Records to process ->
==============================

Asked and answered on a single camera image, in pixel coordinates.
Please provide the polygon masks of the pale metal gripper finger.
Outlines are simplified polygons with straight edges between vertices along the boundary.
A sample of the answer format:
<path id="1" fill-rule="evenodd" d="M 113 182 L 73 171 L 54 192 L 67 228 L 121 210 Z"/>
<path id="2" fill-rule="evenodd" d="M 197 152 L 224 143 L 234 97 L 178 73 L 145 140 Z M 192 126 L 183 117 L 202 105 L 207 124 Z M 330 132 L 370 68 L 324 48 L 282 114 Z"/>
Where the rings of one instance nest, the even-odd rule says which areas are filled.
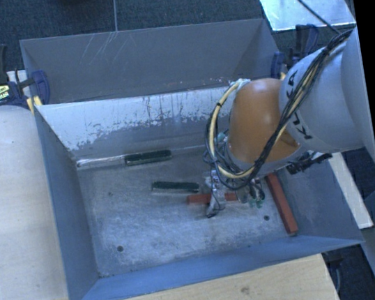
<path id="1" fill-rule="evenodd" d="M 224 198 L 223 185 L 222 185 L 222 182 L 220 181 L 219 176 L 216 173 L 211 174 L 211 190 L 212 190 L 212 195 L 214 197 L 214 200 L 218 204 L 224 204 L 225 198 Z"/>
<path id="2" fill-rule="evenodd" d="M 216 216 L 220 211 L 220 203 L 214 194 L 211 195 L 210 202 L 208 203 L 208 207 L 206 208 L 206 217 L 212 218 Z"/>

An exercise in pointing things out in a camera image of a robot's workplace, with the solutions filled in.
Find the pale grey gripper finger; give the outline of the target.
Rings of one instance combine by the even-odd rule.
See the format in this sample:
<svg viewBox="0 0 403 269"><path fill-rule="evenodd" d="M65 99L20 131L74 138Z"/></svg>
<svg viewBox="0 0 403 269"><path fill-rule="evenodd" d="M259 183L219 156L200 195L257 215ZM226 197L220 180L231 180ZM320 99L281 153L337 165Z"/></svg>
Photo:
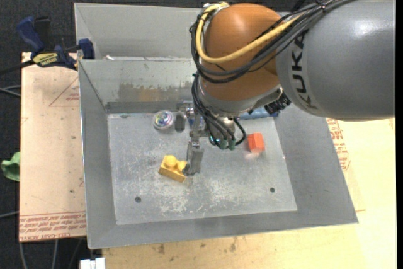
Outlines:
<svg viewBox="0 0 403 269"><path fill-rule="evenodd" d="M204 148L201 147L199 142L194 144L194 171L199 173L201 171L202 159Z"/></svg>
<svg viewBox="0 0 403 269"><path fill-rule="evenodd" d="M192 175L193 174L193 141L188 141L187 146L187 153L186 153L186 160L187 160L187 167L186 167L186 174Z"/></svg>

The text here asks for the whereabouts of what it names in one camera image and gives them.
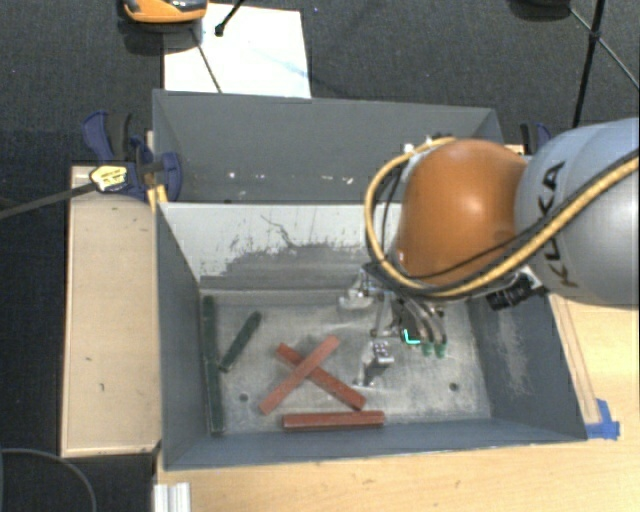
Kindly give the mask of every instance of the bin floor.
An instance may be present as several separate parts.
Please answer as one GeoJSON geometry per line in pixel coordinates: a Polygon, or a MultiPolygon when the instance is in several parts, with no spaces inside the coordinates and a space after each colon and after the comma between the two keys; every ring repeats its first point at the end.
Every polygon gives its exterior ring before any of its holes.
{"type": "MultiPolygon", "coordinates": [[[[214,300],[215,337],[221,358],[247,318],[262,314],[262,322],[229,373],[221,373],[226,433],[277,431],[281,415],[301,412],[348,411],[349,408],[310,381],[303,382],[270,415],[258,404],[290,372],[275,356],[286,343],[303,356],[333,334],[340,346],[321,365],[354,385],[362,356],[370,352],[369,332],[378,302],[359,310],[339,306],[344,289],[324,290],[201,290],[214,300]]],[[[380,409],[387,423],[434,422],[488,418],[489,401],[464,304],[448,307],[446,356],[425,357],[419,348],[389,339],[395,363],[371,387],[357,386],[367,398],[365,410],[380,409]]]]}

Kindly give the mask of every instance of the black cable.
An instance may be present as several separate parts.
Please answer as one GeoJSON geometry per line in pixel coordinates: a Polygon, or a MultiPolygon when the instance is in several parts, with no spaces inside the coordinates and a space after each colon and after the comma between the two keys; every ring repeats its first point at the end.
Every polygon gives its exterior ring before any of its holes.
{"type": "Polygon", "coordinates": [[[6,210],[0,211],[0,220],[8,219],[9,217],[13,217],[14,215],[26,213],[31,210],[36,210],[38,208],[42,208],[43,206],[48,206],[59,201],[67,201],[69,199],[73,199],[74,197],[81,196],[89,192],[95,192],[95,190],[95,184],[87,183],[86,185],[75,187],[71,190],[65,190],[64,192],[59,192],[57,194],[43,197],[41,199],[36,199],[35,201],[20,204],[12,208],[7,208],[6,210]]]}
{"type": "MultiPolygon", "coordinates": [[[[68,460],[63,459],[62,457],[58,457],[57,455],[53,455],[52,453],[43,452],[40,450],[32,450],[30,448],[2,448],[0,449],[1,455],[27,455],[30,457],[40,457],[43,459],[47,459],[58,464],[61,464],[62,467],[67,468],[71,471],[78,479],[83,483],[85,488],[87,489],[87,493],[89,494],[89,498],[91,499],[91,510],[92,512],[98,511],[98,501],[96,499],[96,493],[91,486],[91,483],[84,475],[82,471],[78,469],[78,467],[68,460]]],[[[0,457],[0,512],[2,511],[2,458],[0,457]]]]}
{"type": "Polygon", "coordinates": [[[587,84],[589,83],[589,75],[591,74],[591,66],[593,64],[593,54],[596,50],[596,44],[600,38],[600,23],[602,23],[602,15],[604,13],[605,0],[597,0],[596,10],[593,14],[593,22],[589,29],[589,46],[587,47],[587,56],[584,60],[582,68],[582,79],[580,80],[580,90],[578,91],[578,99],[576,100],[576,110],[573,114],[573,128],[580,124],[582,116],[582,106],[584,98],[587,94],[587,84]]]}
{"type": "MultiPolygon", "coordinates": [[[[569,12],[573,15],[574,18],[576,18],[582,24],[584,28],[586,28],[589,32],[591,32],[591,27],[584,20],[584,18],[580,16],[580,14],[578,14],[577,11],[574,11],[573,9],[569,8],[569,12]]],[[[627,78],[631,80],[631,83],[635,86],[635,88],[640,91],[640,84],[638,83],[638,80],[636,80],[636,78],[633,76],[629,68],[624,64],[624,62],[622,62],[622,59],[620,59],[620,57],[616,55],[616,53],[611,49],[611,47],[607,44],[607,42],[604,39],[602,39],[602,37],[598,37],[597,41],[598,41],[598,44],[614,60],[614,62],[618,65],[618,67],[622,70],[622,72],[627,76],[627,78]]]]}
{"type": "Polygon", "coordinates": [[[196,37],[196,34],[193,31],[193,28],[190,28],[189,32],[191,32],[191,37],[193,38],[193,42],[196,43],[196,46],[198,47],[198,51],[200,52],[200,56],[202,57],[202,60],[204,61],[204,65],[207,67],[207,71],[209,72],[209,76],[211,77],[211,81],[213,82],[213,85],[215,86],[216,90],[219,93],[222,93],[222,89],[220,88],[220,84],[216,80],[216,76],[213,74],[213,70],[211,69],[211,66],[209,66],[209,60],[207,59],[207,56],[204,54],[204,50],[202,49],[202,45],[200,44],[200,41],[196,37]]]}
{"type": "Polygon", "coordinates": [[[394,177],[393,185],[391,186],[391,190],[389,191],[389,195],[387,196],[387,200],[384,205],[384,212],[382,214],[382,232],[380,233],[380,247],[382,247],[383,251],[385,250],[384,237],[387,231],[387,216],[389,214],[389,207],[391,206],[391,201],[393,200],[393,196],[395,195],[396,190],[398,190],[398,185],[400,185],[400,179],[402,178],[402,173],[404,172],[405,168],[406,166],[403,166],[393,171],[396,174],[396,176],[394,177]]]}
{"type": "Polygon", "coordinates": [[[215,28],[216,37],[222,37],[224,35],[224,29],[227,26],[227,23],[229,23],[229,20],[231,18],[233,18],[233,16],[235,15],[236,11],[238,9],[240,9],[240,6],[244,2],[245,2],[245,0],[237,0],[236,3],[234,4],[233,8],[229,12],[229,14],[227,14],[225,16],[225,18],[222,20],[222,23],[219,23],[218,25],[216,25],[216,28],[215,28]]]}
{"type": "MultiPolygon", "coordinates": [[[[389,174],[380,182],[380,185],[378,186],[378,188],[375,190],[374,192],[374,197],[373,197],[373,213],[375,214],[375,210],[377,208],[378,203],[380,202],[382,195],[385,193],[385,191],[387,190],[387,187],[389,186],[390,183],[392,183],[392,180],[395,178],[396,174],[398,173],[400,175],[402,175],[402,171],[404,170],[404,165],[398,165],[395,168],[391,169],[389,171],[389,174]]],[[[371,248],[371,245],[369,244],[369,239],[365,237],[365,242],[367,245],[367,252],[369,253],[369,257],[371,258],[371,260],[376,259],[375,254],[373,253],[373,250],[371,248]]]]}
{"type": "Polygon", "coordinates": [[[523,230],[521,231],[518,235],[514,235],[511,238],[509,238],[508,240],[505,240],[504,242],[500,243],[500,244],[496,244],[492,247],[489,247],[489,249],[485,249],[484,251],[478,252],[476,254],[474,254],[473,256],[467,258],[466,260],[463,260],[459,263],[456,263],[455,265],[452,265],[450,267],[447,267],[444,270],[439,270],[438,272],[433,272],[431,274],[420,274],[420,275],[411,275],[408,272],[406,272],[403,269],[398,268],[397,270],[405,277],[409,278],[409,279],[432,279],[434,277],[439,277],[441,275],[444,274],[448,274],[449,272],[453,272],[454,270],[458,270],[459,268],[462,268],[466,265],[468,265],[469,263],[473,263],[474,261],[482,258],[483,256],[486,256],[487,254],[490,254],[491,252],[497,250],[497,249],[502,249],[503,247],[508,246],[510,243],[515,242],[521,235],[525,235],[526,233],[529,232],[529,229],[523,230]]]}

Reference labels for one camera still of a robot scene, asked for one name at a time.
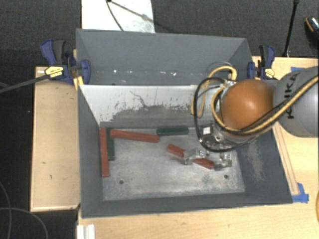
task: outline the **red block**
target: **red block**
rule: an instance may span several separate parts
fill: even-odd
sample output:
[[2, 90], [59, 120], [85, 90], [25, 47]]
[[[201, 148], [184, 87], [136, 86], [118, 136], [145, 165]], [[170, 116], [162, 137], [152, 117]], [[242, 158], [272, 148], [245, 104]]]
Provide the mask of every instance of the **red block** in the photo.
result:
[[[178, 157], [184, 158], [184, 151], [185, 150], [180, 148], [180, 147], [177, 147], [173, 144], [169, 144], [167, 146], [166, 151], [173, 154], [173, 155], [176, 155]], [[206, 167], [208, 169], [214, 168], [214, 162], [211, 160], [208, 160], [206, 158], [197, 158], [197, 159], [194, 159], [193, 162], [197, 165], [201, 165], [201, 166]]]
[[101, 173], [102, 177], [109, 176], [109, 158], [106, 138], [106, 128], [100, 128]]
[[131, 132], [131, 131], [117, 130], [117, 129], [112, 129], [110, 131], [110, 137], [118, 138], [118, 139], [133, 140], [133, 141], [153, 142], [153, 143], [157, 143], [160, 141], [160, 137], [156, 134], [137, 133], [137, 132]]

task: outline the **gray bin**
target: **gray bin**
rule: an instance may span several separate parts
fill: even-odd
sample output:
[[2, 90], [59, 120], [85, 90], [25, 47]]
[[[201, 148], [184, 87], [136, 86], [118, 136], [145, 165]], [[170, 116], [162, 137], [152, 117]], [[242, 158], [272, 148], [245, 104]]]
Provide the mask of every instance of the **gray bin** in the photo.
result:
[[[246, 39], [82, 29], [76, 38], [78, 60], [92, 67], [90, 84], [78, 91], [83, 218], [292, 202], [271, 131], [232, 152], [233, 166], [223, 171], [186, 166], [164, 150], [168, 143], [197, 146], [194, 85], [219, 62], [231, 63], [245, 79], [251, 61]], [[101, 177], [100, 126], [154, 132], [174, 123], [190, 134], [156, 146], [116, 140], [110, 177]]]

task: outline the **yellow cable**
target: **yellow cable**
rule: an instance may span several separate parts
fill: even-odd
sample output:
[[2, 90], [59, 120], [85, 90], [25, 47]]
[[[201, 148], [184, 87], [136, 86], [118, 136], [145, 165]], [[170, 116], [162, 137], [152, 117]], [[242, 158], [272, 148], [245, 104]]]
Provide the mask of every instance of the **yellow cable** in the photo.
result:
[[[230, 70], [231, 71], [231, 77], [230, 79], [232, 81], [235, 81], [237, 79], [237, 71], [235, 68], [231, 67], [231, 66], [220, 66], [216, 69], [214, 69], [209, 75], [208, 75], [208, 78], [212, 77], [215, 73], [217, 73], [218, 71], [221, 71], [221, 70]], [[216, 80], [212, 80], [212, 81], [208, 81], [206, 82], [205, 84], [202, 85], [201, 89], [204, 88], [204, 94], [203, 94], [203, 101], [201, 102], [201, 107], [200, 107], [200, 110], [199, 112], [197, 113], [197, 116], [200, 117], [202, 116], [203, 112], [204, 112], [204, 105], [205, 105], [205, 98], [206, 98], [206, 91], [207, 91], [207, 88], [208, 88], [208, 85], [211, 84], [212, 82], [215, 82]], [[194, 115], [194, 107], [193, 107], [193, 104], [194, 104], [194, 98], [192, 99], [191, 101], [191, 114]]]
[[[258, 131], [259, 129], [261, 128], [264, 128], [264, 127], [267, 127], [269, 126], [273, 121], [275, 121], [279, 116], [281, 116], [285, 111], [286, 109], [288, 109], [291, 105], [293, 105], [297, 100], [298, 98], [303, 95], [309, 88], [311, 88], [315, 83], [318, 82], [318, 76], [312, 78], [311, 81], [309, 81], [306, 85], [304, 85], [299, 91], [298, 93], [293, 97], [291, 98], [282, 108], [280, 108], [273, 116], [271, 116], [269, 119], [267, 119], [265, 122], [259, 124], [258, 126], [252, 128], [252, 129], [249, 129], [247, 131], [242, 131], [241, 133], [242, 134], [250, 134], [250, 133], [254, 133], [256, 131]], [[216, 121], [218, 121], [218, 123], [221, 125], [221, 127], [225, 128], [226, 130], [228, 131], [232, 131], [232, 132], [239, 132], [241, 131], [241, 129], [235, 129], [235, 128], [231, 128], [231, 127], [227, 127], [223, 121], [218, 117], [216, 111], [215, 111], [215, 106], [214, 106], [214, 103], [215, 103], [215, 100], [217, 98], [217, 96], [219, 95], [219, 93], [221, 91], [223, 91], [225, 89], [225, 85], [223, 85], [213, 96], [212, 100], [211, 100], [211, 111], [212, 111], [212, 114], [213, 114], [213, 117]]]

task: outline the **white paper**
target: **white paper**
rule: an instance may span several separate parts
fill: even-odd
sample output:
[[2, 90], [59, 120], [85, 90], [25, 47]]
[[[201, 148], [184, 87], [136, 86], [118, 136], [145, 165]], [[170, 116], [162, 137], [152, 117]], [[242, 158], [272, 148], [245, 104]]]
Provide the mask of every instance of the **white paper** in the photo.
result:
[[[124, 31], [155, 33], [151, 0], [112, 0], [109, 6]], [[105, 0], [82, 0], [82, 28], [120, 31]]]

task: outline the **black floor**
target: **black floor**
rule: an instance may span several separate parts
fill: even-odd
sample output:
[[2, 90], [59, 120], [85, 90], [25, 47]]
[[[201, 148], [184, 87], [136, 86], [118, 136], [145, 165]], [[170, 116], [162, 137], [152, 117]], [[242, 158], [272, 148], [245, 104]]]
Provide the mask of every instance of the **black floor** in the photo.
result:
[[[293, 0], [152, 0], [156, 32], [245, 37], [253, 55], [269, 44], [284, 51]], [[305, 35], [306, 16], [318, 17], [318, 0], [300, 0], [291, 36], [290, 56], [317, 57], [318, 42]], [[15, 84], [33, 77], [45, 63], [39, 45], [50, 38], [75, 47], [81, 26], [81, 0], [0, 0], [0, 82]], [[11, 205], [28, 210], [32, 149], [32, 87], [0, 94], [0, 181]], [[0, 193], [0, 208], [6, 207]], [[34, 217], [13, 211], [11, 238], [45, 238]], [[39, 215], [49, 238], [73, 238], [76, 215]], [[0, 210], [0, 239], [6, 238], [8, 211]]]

==============================

For each line of the entries that holds the word "pale", pull that line out.

Solution for this task ->
Please provide the polygon masks of the pale metal gripper finger.
Find the pale grey gripper finger; give the outline of the target.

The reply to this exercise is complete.